(WHAT NEEDS TO BE DONE)
Go through the data below and copy each line that includes "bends".

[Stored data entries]

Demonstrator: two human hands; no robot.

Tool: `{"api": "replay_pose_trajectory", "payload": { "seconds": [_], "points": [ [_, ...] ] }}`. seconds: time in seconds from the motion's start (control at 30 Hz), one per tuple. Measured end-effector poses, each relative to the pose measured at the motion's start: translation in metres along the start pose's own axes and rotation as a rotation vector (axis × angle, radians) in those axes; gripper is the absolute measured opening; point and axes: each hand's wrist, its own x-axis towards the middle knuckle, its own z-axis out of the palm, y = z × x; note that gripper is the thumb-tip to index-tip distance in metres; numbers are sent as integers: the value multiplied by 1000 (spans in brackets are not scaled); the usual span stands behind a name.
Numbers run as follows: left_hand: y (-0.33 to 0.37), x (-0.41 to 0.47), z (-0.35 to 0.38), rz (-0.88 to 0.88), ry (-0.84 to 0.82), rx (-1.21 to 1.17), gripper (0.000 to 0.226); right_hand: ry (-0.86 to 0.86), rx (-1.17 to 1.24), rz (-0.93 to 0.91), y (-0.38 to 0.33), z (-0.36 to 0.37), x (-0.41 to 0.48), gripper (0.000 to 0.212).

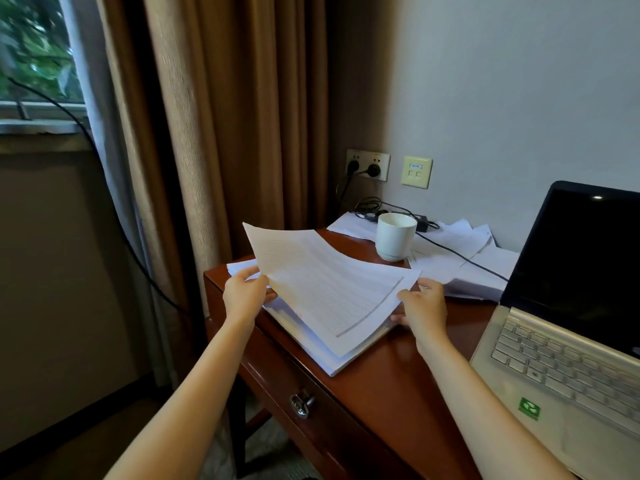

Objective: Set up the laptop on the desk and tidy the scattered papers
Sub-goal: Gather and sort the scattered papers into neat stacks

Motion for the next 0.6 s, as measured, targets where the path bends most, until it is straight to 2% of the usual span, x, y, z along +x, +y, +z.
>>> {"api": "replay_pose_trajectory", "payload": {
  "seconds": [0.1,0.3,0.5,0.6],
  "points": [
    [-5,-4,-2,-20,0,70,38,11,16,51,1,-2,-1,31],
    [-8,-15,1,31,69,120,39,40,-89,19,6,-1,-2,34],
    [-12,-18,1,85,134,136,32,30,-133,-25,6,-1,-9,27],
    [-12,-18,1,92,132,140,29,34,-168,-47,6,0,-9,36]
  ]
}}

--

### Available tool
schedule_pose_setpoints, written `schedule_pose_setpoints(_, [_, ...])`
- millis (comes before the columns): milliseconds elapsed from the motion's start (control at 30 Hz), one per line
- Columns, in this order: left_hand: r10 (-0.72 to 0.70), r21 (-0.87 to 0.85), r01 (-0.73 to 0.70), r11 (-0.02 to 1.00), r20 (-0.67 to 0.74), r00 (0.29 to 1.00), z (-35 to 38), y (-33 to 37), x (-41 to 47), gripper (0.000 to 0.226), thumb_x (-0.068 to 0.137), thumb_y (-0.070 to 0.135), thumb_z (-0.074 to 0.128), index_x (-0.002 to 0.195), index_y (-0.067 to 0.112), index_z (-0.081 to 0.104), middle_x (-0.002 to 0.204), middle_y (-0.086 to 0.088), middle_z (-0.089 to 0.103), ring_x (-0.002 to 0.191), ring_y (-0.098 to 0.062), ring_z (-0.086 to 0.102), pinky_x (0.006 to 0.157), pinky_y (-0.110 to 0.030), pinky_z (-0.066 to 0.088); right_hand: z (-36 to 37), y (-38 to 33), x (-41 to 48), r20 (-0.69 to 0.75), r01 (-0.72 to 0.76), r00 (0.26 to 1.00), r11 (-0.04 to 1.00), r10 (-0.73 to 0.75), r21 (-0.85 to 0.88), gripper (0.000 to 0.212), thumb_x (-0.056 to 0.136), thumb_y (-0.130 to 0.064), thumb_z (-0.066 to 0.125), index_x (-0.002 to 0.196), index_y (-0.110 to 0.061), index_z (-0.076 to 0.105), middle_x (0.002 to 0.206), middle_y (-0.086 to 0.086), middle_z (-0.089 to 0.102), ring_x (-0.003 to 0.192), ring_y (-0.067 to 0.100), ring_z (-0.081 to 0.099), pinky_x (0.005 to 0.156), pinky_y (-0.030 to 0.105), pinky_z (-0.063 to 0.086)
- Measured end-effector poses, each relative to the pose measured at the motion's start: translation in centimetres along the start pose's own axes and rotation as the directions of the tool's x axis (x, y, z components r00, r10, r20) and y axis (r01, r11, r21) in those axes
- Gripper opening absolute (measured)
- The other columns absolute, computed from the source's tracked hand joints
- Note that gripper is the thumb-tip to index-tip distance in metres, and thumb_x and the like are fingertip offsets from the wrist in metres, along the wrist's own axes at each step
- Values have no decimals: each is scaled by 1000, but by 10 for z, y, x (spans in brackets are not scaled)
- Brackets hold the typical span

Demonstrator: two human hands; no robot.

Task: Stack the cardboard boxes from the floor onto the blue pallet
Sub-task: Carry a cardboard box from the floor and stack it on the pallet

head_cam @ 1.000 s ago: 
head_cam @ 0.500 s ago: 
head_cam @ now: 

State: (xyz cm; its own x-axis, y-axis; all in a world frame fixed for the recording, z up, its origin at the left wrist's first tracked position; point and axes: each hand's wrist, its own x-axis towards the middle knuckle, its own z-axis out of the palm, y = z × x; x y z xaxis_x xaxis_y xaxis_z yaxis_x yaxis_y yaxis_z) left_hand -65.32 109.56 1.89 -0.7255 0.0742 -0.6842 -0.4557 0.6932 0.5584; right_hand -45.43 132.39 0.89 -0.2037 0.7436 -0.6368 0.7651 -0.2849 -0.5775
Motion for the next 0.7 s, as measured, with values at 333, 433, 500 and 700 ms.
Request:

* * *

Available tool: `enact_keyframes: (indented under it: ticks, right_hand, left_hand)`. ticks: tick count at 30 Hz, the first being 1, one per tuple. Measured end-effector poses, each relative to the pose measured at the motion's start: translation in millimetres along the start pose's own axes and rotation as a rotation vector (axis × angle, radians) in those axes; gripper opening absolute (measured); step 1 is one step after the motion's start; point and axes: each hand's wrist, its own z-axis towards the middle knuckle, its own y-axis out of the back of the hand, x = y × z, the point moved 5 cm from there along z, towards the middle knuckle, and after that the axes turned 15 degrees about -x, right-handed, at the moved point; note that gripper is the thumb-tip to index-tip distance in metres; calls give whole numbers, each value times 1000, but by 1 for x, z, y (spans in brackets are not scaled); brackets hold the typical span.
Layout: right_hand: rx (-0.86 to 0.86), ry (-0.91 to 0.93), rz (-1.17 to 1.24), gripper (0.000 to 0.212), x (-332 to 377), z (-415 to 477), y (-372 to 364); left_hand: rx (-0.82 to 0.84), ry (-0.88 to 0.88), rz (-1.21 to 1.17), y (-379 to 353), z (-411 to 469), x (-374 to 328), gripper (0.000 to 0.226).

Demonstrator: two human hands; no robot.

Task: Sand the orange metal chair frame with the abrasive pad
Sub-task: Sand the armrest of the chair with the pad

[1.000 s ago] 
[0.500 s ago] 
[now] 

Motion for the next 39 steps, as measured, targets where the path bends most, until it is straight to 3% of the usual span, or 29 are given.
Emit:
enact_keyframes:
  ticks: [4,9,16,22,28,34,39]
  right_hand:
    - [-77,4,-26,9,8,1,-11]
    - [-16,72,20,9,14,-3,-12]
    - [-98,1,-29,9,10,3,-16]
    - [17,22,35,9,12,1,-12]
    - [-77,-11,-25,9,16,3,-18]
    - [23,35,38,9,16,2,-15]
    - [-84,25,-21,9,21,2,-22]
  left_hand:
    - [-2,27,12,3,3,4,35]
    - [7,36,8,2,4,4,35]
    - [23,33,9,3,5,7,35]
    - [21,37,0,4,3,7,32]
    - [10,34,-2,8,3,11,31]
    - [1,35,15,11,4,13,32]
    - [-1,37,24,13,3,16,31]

(YOUR SOLUTION)
Motion for the next 0.6 s, as measured, targets where the path bends most, until it is straight to 2% of the usual span, x, y, z along +x, +y, +z.
Motion for the next 39 steps, as measured, targets where the path bends most, until it is straight to 3% of the usual span, or 29 are given.

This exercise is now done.